Before it became synonymous with a defect or shortcoming, the etymology of the word flaw related to a fragment, splinter, or piece of something, and was closely associated with the idea of a stray ember. A fragment or flaw as a spark, a glowing ember, is an incendiary condition quite different from the more typical notion of a fragment as a leftover or remnant.
These insistent fragments may preserve a fleeting moment or memory; something that is not embalmed in time but is a flickering touchstone to revisit and find moremore permutations, more iterations, and more potentialities. These artists contend with the desire to capture a sense of the fugitive, often manifesting in fragmented forms that speak to the interdependence of things. They are acutely aware of how small altercations can shift things substantially, looking at the interplay of material identities, as well as the relationship between the maker and the materials.
This practice of working with forms and ideas can result in work that can feel like a temporary capture revealing the desire to have it both ways, to hold still for a moment in time, just long enough to see what gathers at the edges before releasing it into another recombinant state.
Bill Conger is Chief Curator at the Peoria Riverfront Museum and is formerly the Senior Curator of Contemporary Art at University Galleries of Illinois State University. Beginning in 1993, he taught painting, drawing, and color theory at both Illinois Central College, Bradley University, and Illinois State University where he also received a Masters of Fine Arts in painting.
A practicing artist for over thirty years, Bills painting and sculpture has been exhibited throughout the United States as well as Germany, Poland, Ireland and New Zealand. He has presented numerous lectures on his work at venues including Drake University, Southern Illinois University, the Herron School of Art, the School of the Art Institute of Chicago, the Milwaukee Institute of Art and Design, Brigham Young University, and Golden Parachutes Gallery in Berlin, Germany.
Tanya Gill is a multimedia artist whose work explores mental constructs, adaptation, and restoration. Gills work shifts between the political, social and personal realms, endeavoring to articulate and reverberate feelings we all share.

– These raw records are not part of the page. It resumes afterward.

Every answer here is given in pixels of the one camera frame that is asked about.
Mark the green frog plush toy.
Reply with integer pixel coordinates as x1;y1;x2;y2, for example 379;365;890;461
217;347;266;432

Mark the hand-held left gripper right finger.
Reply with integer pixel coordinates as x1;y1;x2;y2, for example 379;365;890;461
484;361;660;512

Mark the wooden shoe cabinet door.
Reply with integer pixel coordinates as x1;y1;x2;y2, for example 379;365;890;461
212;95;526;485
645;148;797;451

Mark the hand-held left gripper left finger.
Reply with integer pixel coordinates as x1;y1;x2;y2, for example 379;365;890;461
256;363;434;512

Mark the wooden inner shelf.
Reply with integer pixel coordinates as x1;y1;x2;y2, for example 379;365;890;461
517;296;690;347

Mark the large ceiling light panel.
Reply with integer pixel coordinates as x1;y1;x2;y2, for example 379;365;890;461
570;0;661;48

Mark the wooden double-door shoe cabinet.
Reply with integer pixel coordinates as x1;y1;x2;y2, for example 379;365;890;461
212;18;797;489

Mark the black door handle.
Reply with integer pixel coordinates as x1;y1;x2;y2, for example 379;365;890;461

Gill has been a Fulbright-Nehru scholar, as well as Artist in Residence at McDowell, Haystack Mountain School of Craft and The Ragdale Foundation. She received her BFA in painting from the School of the Art Institute of Chicago, and earned her MFA in painting at the Cranbrook Academy of Art. Gill calls Northern California, Northern India, and Chicago home. Currently she is nestled in Chicago, IL where she is a Community Artist in Residence at Hyde Park Art Center.
Mie Kongo grew up on the outskirts of Tokyo, Japan, and now lives and works in Evanston, IL, where she makes multidisciplinary work. Her work has been exhibited nationally and internationally, including recent exhibitions at 65Grand, Audible Gallery at Experimental Sound Studio, Seerveld Gallery at Trinity Christian College, Devening Projects + Editions, Arts and Literature Laboratory, 4th Ward Project Space, Cleve Carney Art Gallery, and Hyde Park Art Center. She has completed residencies at Shigaraki Ceramics Cultural Park and European Keramic Work Center. She is a recipient of Joan Mitchell Fellowship in 2021. She received a BFA from the School of the Art Institute of Chicago and an MFA in Ceramics from Cranbrook Academy of Art. She is Associate Professor, Adj. in the Ceramics department at the School of the Art Institute of Chicago.
Jennifer Mannebachs work addresses remnants, boundaries, and transition. She has exhibited at the Hyde Park Art Center, Flatfile Gallery, Jack Olson Gallery and others, nationally and internationally. In 2006 she was a visiting artist at The American Academy in Rome. Mannebach received her MFA from The School of the Art Institute of Chicago, where she subsequently taught for 6 years. She is an adjunct professor at Concordia University, an Artist/Researcher with CAPE, and advocates for artists at Little City Foundation where she was an art facilitator for over a decade. Awards include the Illinois Arts Council Fellowship, CAAP grants, IAC grants, and the Governors International Arts Exchange Grant. Recent exhibits include You Never Held It at the Right Angle at the Evanston Art Center, and an exhibit at Governors State University. This summer she is looking forward to embarking on an art and science residency at PLAYA in Oregon.